First published in 1956, Woman in the Pillory is a formative novella by one of East Germany’s most significant writers, showcasing Brigitte Reimann’s vivid ideological engagement with the legacy of Nazi Germany and the Communist drive to create ‘a new kind of person’ following the devastation of the war.
Brigitte Reimann (1933 - 1973) was a German writer who is best known for her posthumously published novel, Franziska Linkerhand.
Brigitte Reimann wrote her first amateur play at the age of fifteen. In 1950 she was awarded the first prize in an amateur drama comeptition by the Berlin theater Volksbühne.
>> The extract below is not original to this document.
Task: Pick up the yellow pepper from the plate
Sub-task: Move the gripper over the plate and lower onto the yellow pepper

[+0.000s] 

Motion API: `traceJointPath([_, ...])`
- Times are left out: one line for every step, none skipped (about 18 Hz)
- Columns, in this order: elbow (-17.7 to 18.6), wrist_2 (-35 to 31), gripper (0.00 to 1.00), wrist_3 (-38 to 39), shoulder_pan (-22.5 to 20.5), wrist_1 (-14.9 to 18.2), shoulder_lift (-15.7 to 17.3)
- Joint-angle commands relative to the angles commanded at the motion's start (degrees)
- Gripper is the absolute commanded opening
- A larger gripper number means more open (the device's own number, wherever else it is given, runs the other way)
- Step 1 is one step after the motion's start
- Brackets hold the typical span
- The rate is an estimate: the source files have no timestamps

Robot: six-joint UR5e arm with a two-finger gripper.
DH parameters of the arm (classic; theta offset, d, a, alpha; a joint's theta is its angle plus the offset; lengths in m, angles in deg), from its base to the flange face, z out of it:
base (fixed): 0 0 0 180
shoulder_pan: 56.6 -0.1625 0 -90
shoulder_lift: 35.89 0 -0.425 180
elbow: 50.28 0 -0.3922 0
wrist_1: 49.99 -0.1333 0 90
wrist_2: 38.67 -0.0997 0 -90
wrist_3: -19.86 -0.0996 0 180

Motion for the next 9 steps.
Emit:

After graduating, Reimann worked as teacher, bookseller and reporter. After a miscarriage in 1954, she attempted suicide. In 1960, she started to work at the brown coal mine Schwarze Pumpe, where she and her second husband Siegfried Pitschmann headed a circle of writing workers. There, she writes the narrative Ankunft im Alltag, which is regarded as a masterpiece of socialist realism.
When troops of the Warsaw Pact states invaded the ČSSR on August 20, 1968 as a reaction to liberalisations during the Prague Spring, Reimann refused to sign the declaration by the East German Writers' Association approving of the measure.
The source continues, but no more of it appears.